*Material shown*:
········
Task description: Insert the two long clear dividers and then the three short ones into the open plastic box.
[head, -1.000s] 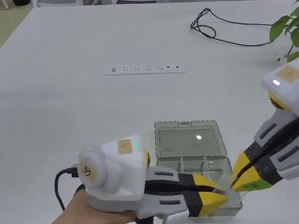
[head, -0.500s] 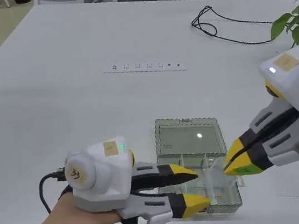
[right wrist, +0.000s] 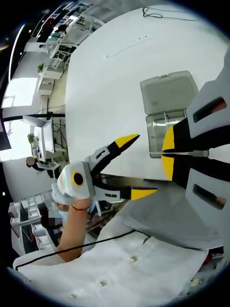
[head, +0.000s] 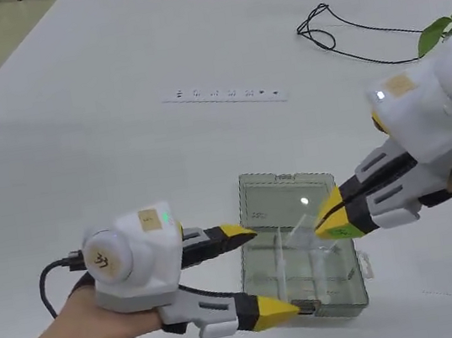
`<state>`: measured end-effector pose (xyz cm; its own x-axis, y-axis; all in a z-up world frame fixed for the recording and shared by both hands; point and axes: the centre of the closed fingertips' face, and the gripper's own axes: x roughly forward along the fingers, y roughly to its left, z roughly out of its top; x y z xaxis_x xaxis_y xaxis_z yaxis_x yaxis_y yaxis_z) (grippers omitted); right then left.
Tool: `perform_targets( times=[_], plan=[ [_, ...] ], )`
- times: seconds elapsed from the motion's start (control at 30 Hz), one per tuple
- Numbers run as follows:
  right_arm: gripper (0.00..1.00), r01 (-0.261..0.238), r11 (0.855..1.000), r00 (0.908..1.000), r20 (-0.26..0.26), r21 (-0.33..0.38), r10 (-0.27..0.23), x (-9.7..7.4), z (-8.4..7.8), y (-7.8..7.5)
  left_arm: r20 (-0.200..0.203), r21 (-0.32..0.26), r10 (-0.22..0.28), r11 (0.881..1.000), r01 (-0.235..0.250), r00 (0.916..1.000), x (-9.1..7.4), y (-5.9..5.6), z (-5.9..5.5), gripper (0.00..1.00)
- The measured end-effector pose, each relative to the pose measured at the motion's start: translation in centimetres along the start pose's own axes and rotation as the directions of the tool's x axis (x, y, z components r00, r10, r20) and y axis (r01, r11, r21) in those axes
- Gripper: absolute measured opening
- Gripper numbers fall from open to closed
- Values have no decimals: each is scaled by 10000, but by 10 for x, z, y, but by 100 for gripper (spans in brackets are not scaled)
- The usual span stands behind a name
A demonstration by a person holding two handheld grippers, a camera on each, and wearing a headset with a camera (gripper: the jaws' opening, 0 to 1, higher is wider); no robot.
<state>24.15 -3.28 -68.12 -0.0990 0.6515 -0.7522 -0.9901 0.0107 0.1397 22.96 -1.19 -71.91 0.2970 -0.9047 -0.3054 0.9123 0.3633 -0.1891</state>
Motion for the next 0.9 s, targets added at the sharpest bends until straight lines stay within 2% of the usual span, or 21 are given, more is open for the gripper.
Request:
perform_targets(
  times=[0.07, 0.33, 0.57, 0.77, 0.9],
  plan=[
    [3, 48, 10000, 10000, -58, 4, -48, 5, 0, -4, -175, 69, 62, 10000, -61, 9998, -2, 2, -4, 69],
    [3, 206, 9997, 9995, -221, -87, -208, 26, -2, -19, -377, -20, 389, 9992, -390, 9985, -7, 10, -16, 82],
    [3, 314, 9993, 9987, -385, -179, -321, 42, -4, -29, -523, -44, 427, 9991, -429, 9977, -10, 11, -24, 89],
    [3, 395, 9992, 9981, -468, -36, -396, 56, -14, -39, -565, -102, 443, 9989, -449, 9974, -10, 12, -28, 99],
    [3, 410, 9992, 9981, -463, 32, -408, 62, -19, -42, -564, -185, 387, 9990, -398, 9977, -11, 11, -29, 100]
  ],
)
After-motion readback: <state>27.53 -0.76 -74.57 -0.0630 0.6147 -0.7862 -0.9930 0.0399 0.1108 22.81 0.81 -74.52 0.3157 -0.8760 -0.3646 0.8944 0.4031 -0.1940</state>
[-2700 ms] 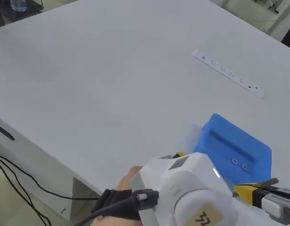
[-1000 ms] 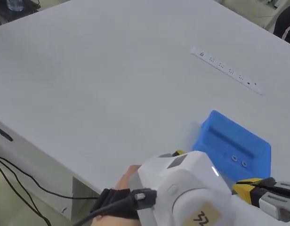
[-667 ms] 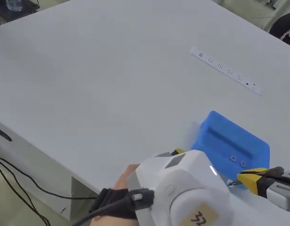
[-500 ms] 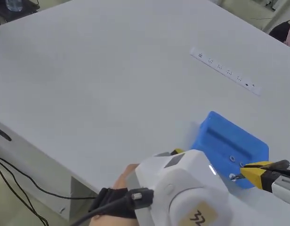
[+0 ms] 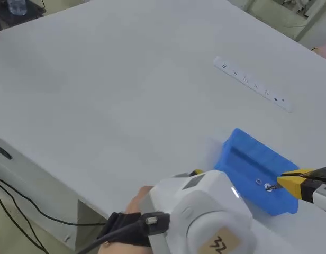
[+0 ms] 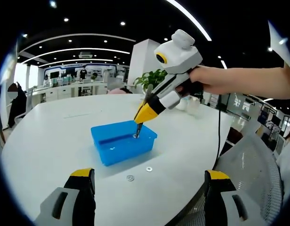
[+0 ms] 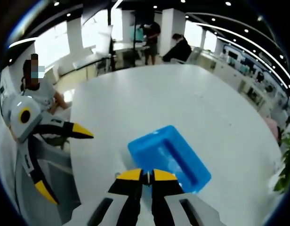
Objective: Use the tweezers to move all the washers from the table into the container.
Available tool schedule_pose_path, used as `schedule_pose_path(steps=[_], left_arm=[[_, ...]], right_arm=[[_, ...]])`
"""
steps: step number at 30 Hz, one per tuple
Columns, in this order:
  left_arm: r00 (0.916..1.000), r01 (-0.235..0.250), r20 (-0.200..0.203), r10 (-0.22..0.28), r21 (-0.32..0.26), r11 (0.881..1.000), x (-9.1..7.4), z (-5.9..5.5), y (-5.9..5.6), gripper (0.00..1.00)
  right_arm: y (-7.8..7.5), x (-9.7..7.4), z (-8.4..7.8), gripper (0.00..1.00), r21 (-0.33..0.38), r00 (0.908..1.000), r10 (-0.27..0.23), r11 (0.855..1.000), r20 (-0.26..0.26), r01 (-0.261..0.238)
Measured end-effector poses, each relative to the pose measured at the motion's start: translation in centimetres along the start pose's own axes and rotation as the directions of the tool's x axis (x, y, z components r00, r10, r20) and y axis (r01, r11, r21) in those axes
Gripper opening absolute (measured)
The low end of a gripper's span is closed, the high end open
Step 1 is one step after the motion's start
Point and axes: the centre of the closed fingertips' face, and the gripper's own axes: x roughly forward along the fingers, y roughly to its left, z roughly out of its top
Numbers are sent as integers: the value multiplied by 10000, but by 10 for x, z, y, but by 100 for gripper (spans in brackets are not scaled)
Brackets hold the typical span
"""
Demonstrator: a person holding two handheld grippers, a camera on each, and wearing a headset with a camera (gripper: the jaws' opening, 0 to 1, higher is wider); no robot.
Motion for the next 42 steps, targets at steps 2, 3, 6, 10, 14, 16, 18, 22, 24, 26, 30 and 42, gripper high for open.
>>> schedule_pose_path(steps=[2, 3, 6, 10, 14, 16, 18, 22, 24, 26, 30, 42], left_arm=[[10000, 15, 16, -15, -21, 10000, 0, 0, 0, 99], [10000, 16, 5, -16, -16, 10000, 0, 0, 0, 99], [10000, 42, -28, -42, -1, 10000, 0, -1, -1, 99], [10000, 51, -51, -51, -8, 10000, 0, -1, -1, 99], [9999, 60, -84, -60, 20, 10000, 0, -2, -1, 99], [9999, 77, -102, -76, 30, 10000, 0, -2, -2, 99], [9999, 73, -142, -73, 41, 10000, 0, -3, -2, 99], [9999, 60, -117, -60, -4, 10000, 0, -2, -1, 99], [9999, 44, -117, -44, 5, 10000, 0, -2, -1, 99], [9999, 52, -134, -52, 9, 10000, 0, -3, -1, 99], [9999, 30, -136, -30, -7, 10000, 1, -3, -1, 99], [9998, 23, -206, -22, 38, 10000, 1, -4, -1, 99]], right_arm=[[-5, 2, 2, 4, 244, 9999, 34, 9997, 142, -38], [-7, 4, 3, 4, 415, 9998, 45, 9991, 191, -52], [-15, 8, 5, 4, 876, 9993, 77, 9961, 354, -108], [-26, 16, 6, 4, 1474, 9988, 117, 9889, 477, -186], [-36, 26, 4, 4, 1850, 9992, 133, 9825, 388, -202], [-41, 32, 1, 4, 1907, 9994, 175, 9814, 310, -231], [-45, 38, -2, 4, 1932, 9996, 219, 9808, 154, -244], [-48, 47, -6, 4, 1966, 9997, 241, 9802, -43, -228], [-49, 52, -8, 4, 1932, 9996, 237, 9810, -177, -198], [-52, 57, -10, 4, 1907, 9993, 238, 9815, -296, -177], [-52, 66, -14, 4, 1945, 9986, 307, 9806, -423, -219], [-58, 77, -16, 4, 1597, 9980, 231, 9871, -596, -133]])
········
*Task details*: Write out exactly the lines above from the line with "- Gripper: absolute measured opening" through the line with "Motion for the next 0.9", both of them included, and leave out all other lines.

*Task answer*:
- Gripper: absolute measured opening
- Gripper numbers fall from open to closed
- Values have no decimals: each is scaled by 10000, but by 10 for x, z, y, but by 100 for gripper (spans in brackets are not scaled)
- The usual span stands behind a name
A demonstration by a person holding two handheld grippers, a camera on each, and wearing a headset with a camera (gripper: the jaws' opening, 0 to 1, higher is wider); no robot.
<state>24.15 -3.28 -68.12 -0.0990 0.6515 -0.7522 -0.9901 0.0107 0.1397 22.96 -1.19 -71.91 0.2970 -0.9047 -0.3054 0.9123 0.3633 -0.1891</state>
Motion for the next 0.9 s, targets added at the sharpest bends until straight lines stay within 2% of the usual span, or 21 are given, more is open for the gripper.

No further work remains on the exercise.